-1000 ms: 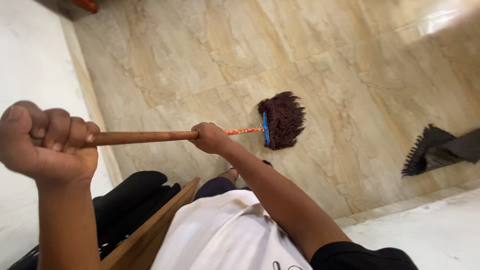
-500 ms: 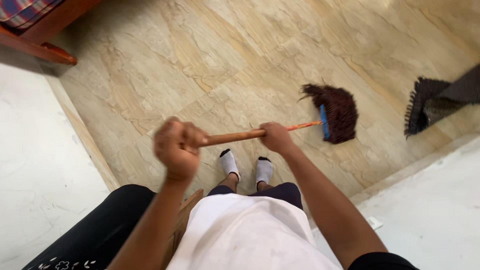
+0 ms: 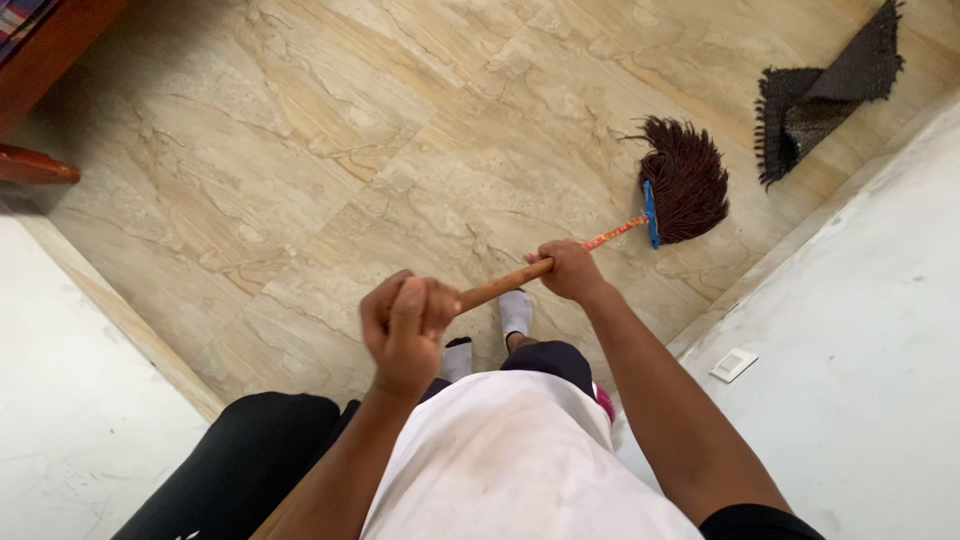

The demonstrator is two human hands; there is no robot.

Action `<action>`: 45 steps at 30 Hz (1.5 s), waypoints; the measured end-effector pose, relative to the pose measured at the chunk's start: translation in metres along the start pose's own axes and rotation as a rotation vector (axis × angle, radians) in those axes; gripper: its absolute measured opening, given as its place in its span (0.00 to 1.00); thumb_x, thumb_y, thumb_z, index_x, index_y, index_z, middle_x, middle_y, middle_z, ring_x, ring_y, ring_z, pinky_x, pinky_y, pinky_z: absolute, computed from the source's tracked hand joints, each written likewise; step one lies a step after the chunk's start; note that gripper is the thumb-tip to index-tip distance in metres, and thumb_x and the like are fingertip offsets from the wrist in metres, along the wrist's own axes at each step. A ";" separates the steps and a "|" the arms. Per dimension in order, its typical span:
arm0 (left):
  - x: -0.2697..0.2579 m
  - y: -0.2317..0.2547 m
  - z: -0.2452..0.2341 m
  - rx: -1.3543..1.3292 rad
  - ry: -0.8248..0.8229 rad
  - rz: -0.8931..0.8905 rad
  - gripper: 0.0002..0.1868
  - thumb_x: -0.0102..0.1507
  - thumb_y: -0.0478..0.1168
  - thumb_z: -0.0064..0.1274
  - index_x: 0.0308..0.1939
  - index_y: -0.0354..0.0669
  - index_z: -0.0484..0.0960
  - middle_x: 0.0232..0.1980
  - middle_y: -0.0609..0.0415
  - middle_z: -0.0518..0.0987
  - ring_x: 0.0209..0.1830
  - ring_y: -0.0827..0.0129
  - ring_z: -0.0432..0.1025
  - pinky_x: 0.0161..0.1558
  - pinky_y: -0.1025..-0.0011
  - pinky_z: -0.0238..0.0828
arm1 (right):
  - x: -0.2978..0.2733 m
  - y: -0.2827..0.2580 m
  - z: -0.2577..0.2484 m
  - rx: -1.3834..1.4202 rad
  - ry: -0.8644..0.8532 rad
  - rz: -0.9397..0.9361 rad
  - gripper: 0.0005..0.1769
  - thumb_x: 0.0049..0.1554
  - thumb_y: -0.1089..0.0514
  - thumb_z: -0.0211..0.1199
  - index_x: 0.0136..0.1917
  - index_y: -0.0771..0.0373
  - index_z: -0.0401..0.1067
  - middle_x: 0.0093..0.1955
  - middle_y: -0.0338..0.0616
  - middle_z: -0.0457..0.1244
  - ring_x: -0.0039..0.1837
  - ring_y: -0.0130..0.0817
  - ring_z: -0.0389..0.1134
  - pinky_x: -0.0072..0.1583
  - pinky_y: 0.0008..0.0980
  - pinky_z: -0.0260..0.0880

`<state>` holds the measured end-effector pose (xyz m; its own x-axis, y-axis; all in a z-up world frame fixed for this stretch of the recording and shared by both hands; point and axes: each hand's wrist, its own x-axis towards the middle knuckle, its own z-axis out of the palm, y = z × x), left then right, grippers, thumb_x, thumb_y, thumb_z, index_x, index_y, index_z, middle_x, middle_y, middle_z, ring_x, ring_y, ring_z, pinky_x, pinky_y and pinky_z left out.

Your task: The person mops the tiled floor of a room using a string mop with a wooden handle. They move the mop back and forth across the floor, cleaning around furniture such as a bed and a wardrobe, and maneuvering under hanging clothes.

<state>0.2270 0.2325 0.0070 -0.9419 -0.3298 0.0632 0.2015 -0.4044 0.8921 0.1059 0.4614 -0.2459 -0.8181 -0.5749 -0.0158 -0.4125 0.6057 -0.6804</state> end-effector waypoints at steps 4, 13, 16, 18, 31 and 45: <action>-0.035 0.070 -0.054 0.158 0.142 0.027 0.21 0.74 0.37 0.30 0.25 0.45 0.64 0.19 0.52 0.66 0.20 0.68 0.66 0.36 0.63 0.76 | -0.001 -0.073 0.056 0.025 0.001 -0.082 0.21 0.59 0.50 0.68 0.29 0.60 0.70 0.32 0.54 0.64 0.40 0.57 0.66 0.43 0.52 0.64; -0.111 0.222 -0.142 0.467 0.325 0.212 0.20 0.74 0.46 0.33 0.27 0.51 0.51 0.16 0.62 0.48 0.09 0.78 0.43 0.20 0.68 0.50 | -0.008 -0.274 0.166 0.246 -0.252 -0.257 0.10 0.55 0.54 0.63 0.36 0.61 0.74 0.39 0.51 0.68 0.46 0.55 0.70 0.50 0.51 0.68; -0.129 0.233 -0.153 0.275 0.330 0.194 0.21 0.79 0.46 0.34 0.31 0.49 0.53 0.15 0.63 0.50 0.11 0.81 0.43 0.26 0.69 0.49 | -0.016 -0.310 0.162 0.251 -0.379 -0.196 0.08 0.51 0.54 0.63 0.38 0.59 0.77 0.40 0.51 0.70 0.46 0.54 0.70 0.49 0.51 0.69; -0.123 0.233 -0.160 0.369 0.340 0.219 0.23 0.77 0.49 0.35 0.29 0.51 0.52 0.15 0.63 0.48 0.11 0.80 0.41 0.23 0.69 0.47 | -0.009 -0.322 0.152 0.188 -0.552 -0.077 0.10 0.55 0.53 0.61 0.39 0.59 0.77 0.42 0.51 0.70 0.48 0.53 0.71 0.50 0.50 0.71; -0.068 0.117 -0.076 0.020 0.015 0.158 0.15 0.72 0.44 0.38 0.30 0.50 0.59 0.16 0.61 0.53 0.13 0.76 0.47 0.27 0.67 0.62 | -0.027 -0.136 0.078 0.088 -0.184 -0.239 0.08 0.51 0.54 0.62 0.37 0.59 0.76 0.40 0.50 0.69 0.49 0.53 0.71 0.52 0.50 0.70; -0.073 -0.076 0.155 0.130 -0.483 -0.092 0.21 0.67 0.25 0.48 0.27 0.43 0.55 0.25 0.63 0.57 0.24 0.80 0.50 0.28 0.73 0.45 | -0.157 0.100 -0.106 -0.184 0.009 0.535 0.29 0.55 0.35 0.69 0.36 0.63 0.66 0.38 0.57 0.66 0.41 0.53 0.69 0.44 0.47 0.69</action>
<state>0.2388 0.4191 0.0042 -0.9770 0.1467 0.1545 0.1061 -0.2938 0.9500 0.1510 0.6706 -0.2334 -0.9354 -0.1568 -0.3169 -0.0014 0.8980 -0.4400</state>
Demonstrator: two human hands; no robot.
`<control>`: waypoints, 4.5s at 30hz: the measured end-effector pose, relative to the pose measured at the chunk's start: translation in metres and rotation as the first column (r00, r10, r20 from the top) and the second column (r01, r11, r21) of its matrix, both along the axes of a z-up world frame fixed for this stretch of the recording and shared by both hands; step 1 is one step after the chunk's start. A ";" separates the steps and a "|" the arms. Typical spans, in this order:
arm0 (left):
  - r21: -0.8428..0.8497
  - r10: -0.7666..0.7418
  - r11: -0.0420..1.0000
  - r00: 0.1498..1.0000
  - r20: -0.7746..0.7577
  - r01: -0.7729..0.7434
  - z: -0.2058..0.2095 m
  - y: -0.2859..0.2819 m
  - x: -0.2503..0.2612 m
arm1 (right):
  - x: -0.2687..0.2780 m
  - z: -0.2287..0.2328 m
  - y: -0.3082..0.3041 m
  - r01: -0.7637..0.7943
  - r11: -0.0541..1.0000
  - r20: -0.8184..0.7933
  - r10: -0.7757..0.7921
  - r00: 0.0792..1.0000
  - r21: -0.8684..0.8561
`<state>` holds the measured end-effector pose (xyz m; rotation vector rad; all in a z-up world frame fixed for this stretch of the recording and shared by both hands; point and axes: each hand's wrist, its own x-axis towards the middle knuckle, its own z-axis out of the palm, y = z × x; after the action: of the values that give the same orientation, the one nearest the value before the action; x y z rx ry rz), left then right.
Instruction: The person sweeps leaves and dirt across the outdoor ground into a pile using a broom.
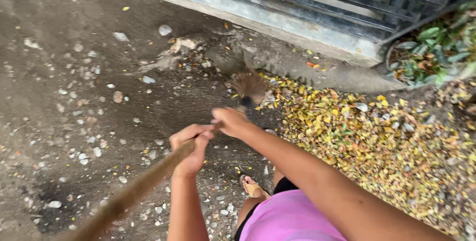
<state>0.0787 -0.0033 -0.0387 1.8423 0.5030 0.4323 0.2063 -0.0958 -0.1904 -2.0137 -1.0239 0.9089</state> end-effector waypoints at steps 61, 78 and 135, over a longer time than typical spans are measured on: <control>-0.344 -0.024 0.939 0.999 -0.029 0.013 0.022 -0.032 0.033 | 0.048 0.067 -0.106 -0.123 0.873 0.112 0.198 0.974 -0.472; -0.016 0.170 0.985 0.984 -0.049 -0.170 0.063 -0.008 -0.036 | -0.029 0.026 0.015 -0.222 0.975 0.068 0.222 0.973 -0.014; -0.443 -0.162 0.869 0.972 0.168 0.221 -0.049 -0.227 -0.189 | -0.165 0.002 -0.312 0.176 0.984 0.303 -0.168 0.938 0.003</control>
<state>-0.1099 -0.2304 -0.0881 1.3776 0.2978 0.2616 0.0415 -0.4079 -0.1881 -2.2700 -0.9789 0.5327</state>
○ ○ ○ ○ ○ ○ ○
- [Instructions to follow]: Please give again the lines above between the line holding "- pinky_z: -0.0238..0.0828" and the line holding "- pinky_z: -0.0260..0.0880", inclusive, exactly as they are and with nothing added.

- [Result]:
  - pinky_z: -0.0238..0.0828
arm1 (right):
  - x: -0.2978..0.2733 m
  - y: -0.2827..0.2580 m
  - z: -0.2577..0.2484 m
  - rx: -1.3834..1.4202 rad
  - ry: -0.8644..0.8532 rad
  - rz: -0.9397..0.9361 rad
  - gripper: 0.0005..0.1769
  - thumb_x: 0.0049..0.1554
  - thumb_y: -0.1089..0.0514
  - thumb_z: -0.0211..0.1199
  - index_x: 0.0136..0.1917
  - index_y: -0.0771..0.0373
  - index_z: -0.0401..0.1067
  - middle_x: 0.0093..0.1955
  - middle_y: -0.0338..0.0616
  - middle_z: -0.0457..0.1244
  - ring_x: -0.0039..0.1837
  - ring_y: -0.0130..0.0817
  - ring_z: -0.0389..0.1134
  - pinky_x: -0.0072..0.1583
  - pinky_y: 0.0008..0.0980
  - pinky_z: -0.0260..0.0880

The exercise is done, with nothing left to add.